Springhill mining disaster may refer to any of three deadly Canadian mining disasters that occurred in 1891, 1956, and 1958 in different mines within the Springhill coalfield, near the town of Springhill in Cumberland County, Nova Scotia. In the 1891 accident, 125 died; in 1956, 39 were killed; and in 1958, 75 miners were killed.

The mines in the Springhill coalfield were established in the 19th century, and by the early 1880s were being worked by the Cumberland Coal & Railway Company Ltd. and the Springhill & Parrsboro Coal & Railway Company Ltd. These entities merged in 1884 to form the Cumberland Railway & Coal Company Ltd., which its investors sold in 1910 to the industrial conglomerate Dominion Coal Company Ltd. (DOMCO). Following the third disaster in 1958, the operator Dominion Steel & Coal Corporation Ltd. (DOSCO), then a subsidiary of the A.V. Roe Canada Company Ltd., shut its mining operations in Springhill, and they were never reopened. As of 2015 the mine properties, among the deepest works in the world, with the No. 2 mine reaching 14,300 feet and now filled with water, are owned by the government of Nova Scotia, and provide Springhill's industrial park with geothermal heating.

==1891 explosion==
Springhill's first mining disaster, the 1891 explosion, killed 125 miners, some of them child laborers between 10 and 13 years old.

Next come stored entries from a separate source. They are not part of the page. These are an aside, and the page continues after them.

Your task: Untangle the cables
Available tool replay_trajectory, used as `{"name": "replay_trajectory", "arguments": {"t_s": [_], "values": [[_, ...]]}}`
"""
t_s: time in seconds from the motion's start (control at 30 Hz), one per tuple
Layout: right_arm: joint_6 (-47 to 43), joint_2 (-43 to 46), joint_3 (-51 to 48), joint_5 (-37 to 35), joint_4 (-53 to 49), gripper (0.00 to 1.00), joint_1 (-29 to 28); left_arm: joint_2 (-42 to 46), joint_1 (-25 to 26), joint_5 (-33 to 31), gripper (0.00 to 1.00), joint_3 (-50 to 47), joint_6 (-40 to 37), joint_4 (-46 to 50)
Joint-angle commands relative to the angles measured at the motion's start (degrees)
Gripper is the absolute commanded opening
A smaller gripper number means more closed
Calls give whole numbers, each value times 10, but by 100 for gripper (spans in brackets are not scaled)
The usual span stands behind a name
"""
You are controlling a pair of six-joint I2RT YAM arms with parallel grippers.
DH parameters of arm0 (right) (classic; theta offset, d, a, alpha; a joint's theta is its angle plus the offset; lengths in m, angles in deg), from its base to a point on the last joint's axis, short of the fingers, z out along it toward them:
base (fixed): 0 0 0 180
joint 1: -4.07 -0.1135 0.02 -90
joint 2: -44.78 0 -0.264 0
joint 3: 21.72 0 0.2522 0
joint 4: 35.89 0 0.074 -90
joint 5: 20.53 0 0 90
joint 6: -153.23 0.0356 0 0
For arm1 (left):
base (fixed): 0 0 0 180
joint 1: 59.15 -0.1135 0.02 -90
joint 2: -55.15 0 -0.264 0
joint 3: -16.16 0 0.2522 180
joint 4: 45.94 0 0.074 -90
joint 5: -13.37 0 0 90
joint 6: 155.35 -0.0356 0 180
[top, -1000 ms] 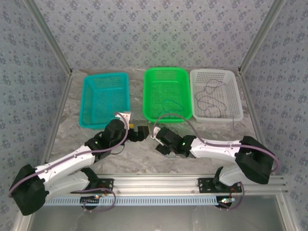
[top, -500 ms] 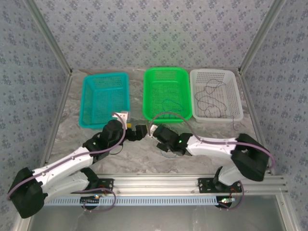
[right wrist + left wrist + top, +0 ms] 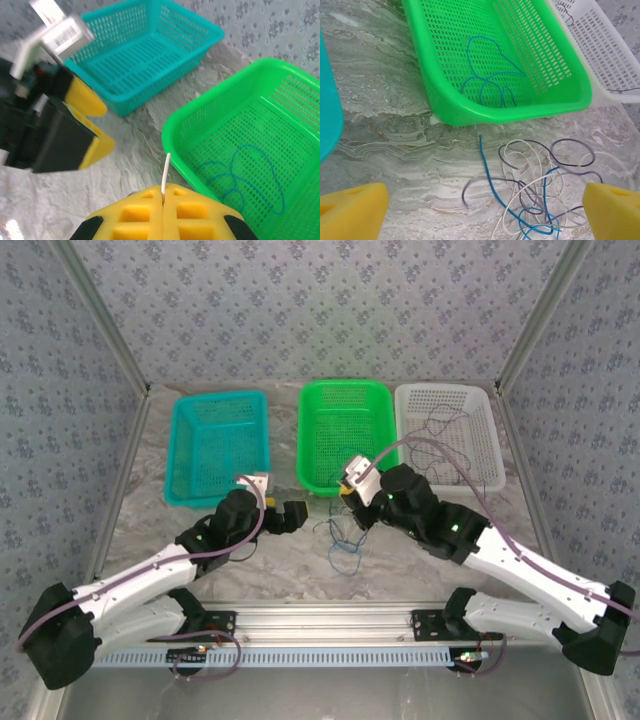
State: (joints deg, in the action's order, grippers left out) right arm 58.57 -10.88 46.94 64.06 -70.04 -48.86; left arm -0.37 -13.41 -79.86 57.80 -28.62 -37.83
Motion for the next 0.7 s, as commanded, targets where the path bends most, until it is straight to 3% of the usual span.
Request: {"name": "replay_trajectory", "arguments": {"t_s": [0.0,0.27,0.5,0.67], "values": [[27,7,44,75,-35,0,22,-8,1,22,99,8,-7,-37],[87,-14,93,187,-35,0,81,-20,37,26,100,19,-43,-95],[117,-11,86,227,-9,0,96,-48,76,-44,99,37,-56,-121],[116,-4,77,232,-2,0,97,-101,76,-17,96,85,-42,-91]]}}
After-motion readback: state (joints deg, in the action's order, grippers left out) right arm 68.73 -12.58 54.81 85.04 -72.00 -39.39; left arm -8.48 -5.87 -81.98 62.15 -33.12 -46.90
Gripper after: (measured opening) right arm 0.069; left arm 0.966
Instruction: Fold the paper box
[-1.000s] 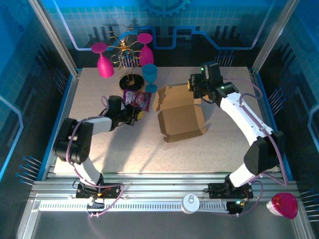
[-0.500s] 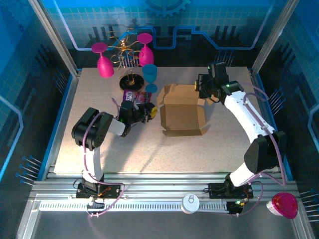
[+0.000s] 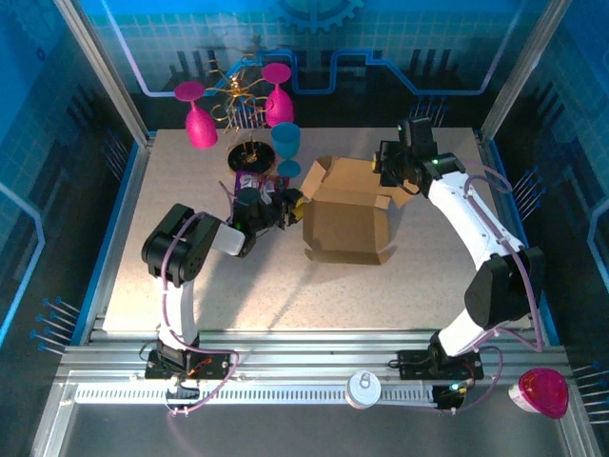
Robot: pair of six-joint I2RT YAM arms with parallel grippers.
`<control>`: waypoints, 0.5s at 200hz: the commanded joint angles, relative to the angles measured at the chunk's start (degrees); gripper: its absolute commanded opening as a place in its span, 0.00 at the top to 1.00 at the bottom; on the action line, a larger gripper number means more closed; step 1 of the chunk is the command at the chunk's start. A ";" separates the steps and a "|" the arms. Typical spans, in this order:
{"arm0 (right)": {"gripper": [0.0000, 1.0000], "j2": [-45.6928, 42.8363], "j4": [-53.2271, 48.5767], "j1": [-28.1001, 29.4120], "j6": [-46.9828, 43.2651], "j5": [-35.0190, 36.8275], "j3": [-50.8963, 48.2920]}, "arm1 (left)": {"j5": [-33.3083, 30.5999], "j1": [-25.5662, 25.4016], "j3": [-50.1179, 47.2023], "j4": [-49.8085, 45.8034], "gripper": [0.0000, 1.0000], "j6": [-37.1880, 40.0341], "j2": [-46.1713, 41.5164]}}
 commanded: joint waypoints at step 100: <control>1.00 1.23 1.89 -2.11 3.33 -0.48 -0.31 | -3.11 -2.26 -6.94 5.74 0.60 5.84 -5.08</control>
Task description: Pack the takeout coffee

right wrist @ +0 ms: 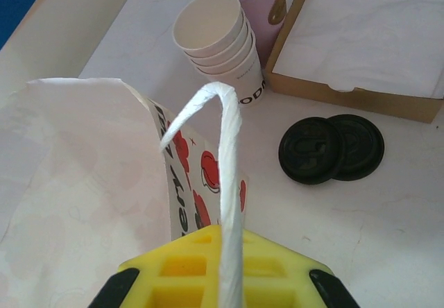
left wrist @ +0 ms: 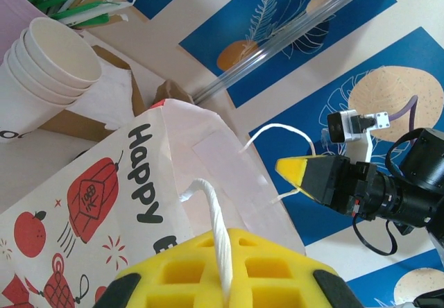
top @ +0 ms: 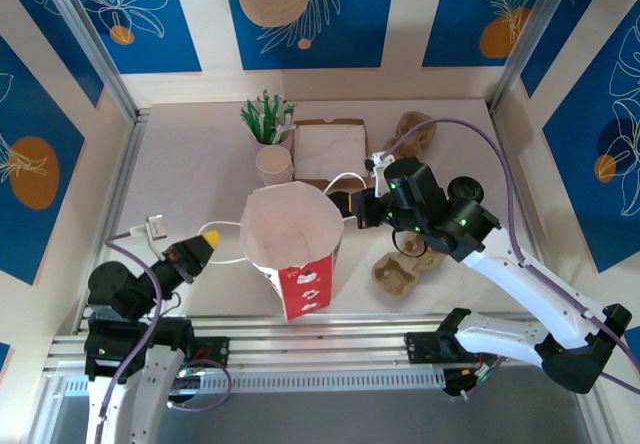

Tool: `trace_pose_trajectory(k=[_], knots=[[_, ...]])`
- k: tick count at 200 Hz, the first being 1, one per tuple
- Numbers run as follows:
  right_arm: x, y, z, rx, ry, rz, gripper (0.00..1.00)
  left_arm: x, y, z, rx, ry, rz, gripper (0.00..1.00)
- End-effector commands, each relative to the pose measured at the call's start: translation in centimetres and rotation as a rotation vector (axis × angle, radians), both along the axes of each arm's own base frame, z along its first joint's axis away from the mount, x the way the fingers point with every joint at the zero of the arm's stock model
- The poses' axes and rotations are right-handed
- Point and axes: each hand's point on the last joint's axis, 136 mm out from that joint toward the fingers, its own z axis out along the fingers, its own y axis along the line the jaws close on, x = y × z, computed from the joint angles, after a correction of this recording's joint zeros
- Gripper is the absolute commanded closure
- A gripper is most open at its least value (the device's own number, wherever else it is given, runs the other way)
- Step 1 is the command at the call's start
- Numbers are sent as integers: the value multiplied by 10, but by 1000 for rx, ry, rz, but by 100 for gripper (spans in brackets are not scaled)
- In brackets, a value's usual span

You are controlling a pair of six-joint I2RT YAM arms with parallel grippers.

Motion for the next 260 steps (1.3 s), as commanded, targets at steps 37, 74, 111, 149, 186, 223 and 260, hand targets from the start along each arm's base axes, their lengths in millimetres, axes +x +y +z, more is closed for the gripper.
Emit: trace_pose_trajectory(k=[37,74,111,149,186,223,260], knots=[[0,-8,-12,-11,15,-24,100,3,2,-17,5,19,17,100],[0,-7,-19,-4,43,-31,100,5,2,-16,-11,19,18,100],[-1,-5,-32,19,100,-34,100,5,1,-25,-3,43,14,100],[-5,1,-51,74,184,-25,100,3,1,-41,-19,73,13,100],[-8,7,-66,107,245,-15,100,4,0,-53,-41,99,12,100],[-12,15,-76,134,290,10,100,6,-1,-61,-56,118,7,100],[-12,15,-82,121,312,5,100,10,-2,-66,-78,130,3,98]])
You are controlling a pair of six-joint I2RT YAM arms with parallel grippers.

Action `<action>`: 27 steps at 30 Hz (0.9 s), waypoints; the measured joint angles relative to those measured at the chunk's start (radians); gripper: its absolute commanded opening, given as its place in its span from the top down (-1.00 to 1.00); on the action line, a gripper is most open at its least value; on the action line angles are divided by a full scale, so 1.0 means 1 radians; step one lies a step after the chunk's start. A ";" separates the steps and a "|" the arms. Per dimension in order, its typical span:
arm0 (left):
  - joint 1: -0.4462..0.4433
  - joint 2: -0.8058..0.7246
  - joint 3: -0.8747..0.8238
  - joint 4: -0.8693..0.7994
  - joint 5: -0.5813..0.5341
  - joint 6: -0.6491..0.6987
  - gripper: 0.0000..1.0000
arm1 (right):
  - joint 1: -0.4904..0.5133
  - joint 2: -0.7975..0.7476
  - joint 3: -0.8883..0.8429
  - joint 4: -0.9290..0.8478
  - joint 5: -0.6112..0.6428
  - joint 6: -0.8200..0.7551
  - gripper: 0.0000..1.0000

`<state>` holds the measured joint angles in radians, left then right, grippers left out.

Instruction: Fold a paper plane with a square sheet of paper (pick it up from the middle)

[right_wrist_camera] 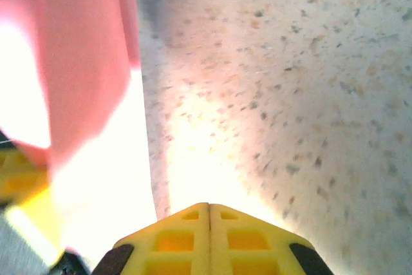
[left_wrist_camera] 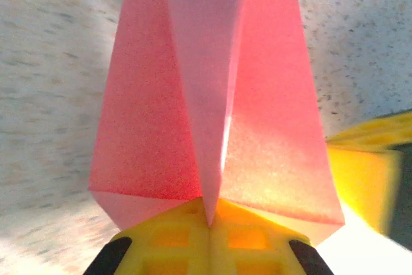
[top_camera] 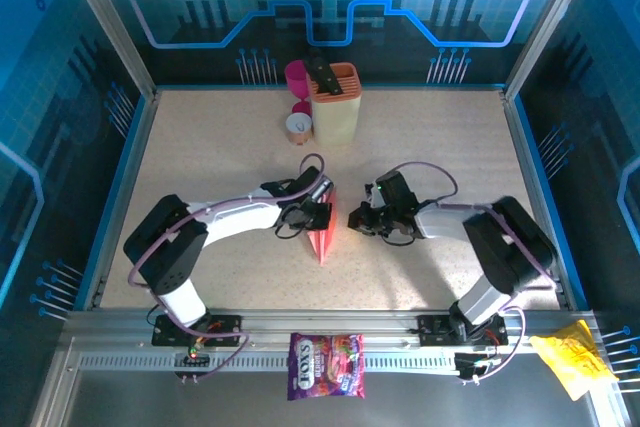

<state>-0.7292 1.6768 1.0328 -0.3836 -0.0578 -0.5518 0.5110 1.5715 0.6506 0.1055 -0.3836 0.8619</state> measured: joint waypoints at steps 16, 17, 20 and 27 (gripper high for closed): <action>0.014 0.043 0.074 -0.244 -0.157 0.204 1.00 | 0.093 -0.255 -0.082 -0.136 0.116 -0.016 1.00; 0.014 0.056 0.073 -0.244 -0.159 0.209 1.00 | 0.098 -0.255 -0.083 -0.137 0.121 -0.014 1.00; 0.013 0.081 0.073 -0.241 -0.165 0.213 0.60 | 0.106 -0.255 -0.083 -0.136 0.126 -0.013 1.00; 0.003 0.095 0.073 -0.232 -0.167 0.215 0.12 | 0.126 -0.250 -0.083 -0.135 0.141 -0.013 1.00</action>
<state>-0.7261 1.7714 1.1061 -0.6151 -0.2249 -0.3367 0.6369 1.3216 0.5678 -0.0292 -0.2424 0.8490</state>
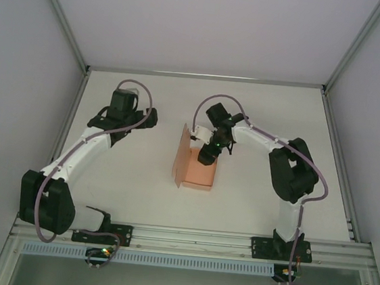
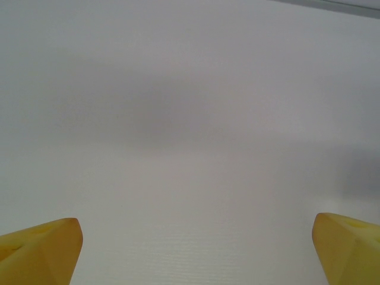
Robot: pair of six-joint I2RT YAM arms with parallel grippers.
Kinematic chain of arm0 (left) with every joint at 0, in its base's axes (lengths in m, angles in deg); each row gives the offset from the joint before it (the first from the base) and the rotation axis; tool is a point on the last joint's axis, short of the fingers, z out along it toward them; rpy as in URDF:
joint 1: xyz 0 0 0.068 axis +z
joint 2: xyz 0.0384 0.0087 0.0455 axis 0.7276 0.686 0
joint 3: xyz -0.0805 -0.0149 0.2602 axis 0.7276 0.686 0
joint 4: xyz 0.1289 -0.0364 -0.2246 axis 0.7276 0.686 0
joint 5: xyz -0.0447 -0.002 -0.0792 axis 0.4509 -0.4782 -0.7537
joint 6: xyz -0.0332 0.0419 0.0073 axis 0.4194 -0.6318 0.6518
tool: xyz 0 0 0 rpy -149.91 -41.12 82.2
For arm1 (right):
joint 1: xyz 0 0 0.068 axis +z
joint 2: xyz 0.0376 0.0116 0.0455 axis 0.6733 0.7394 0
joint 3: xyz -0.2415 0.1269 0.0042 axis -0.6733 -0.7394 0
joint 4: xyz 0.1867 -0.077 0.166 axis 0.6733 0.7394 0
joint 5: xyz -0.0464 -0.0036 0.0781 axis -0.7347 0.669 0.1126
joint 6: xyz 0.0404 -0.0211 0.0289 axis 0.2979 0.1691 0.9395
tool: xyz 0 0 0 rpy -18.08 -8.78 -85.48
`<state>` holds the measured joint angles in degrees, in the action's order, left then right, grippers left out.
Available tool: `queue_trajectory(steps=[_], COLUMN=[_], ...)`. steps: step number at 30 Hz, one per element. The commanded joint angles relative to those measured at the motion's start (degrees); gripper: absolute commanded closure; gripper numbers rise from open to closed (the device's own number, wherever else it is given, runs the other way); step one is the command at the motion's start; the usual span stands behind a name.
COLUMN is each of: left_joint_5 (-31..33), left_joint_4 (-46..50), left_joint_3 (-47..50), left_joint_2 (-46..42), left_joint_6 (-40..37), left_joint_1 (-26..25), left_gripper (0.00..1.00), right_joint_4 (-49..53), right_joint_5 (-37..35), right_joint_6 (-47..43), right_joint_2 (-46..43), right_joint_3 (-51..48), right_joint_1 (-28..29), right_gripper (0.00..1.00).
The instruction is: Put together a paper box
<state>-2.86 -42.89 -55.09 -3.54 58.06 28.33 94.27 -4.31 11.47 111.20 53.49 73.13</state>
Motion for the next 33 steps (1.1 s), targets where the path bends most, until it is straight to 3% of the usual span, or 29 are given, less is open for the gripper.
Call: queue_trajectory(steps=[1,3,7,9,15,19,24,25,26,30,33], left_joint_5=[0.86,0.43,0.23,3.42,8.49,9.22,8.69,7.87,6.29,-5.18,-16.77], left_joint_4=[-0.20,0.03,0.27,1.27,1.30,2.98,2.56,2.08,1.74,-2.32,-4.60], left_joint_3=[-0.26,-0.64,-1.44,-2.13,-3.82,-6.58,-8.14,-8.09,-8.00,-5.86,-3.40], left_joint_2=[-1.16,-0.62,0.13,0.29,0.81,2.43,3.60,3.65,3.77,3.81,2.80], left_joint_6=[2.17,2.00,1.87,2.89,4.18,3.87,2.28,1.58,0.36,-7.71,-14.23], left_joint_1=[0.45,0.42,0.42,0.01,-1.82,-2.90,-5.13,-5.21,-5.27,-5.22,-4.86], left_gripper=[0.00,0.00,0.00,0.00,0.00,0.00,0.00,0.00,0.00,0.00,0.00], right_joint_4=[1.69,-0.24,-4.06,-6.09,-0.13,5.46,1.69,-0.54,-2.66,-3.18,-11.95], right_joint_5=[-4.59,-6.70,-10.24,-14.96,-25.19,-29.07,-26.52,-25.27,-24.39,-27.41,-22.03], right_joint_6=[-0.02,2.50,10.97,19.22,48.07,68.53,79.61,79.99,79.80,76.20,62.76], right_joint_2=[1.76,2.31,1.18,0.01,-2.61,-4.58,-9.61,-10.73,-11.70,-15.40,-21.94], right_joint_3=[1.63,1.51,-0.04,-0.89,-3.49,-5.48,-10.47,-11.78,-12.84,-14.25,-18.77], right_joint_1=[0.28,0.23,0.13,0.23,1.05,2.19,5.32,5.78,5.94,3.44,-1.75], right_gripper=[0.52,0.68,0.82,0.91,0.97,0.88,0.80,0.80,0.73,0.35,0.25])
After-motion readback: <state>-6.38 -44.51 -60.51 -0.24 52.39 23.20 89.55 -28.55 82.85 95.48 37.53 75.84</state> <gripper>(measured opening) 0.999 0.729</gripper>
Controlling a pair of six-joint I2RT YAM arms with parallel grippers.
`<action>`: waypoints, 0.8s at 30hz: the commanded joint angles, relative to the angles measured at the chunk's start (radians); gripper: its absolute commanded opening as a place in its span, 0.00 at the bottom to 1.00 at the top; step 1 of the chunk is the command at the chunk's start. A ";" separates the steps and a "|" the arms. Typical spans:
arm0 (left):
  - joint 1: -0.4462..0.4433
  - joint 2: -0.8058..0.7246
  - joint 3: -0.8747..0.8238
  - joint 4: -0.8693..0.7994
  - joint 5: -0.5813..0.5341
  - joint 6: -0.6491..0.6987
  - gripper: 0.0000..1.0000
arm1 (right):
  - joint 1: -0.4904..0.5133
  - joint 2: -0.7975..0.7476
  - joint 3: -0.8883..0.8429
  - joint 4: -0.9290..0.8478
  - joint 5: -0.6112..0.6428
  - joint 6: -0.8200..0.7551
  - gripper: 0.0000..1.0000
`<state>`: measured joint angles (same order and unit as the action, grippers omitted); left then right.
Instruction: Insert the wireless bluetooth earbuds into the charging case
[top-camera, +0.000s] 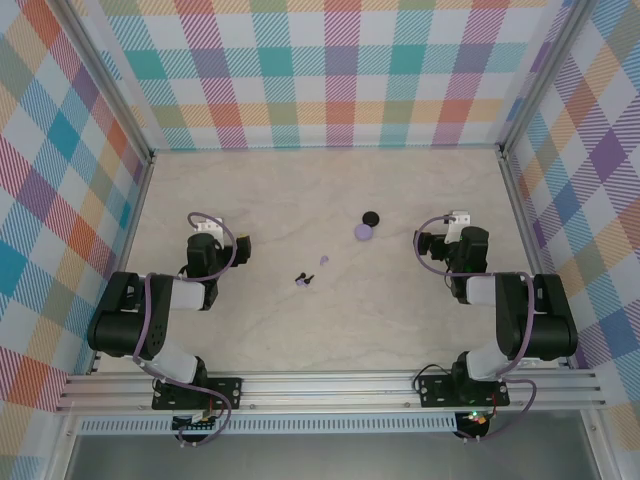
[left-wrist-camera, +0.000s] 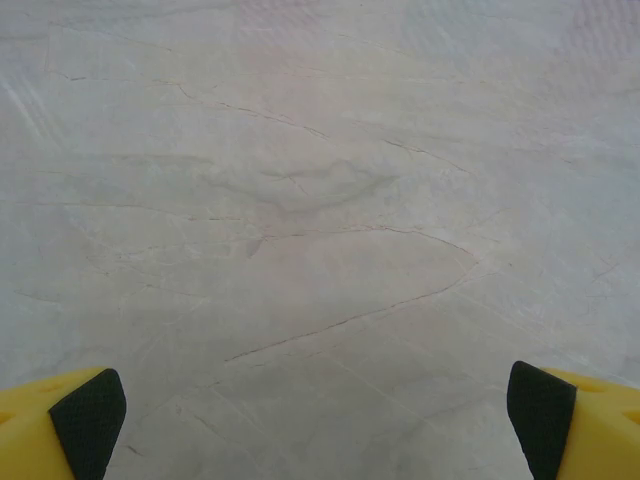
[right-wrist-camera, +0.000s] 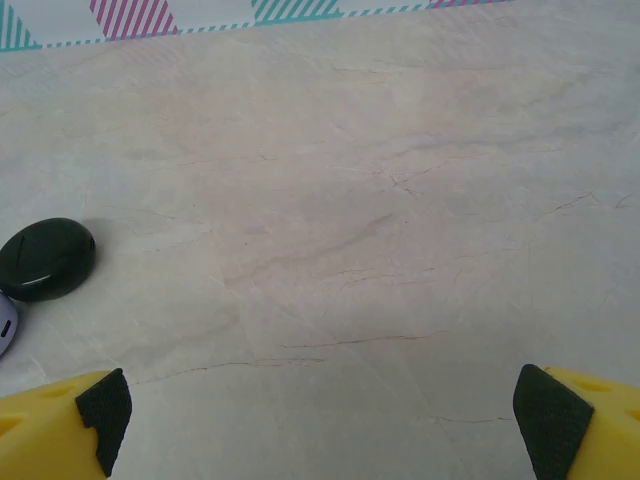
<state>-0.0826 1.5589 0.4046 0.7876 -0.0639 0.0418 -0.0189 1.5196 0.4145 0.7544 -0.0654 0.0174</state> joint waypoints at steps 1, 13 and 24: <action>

It occurred at approximately 12:30 pm on February 21, 1891, in the Number 1 and Number 2 collieries, which were joined by a connecting tunnel at the 1300 ft level (below the surface). A fire caused by accumulated coal dust swept through both shafts.

Rescue efforts throughout that afternoon and evening were made easier by the lack of fire in No. 1 and No. 2, but the scale of the disaster was unprecedented in Nova Scotian or Canadian mining history, and the subsequent relief funds saw contributions come in from across the country and the British Empire, including Queen Victoria.

A subsequent inquiry determined that sufficient gas detectors in working order had been present in the two collieries; however, the ignition source of the explosion was never determined, despite investigators having pinpointed its general location.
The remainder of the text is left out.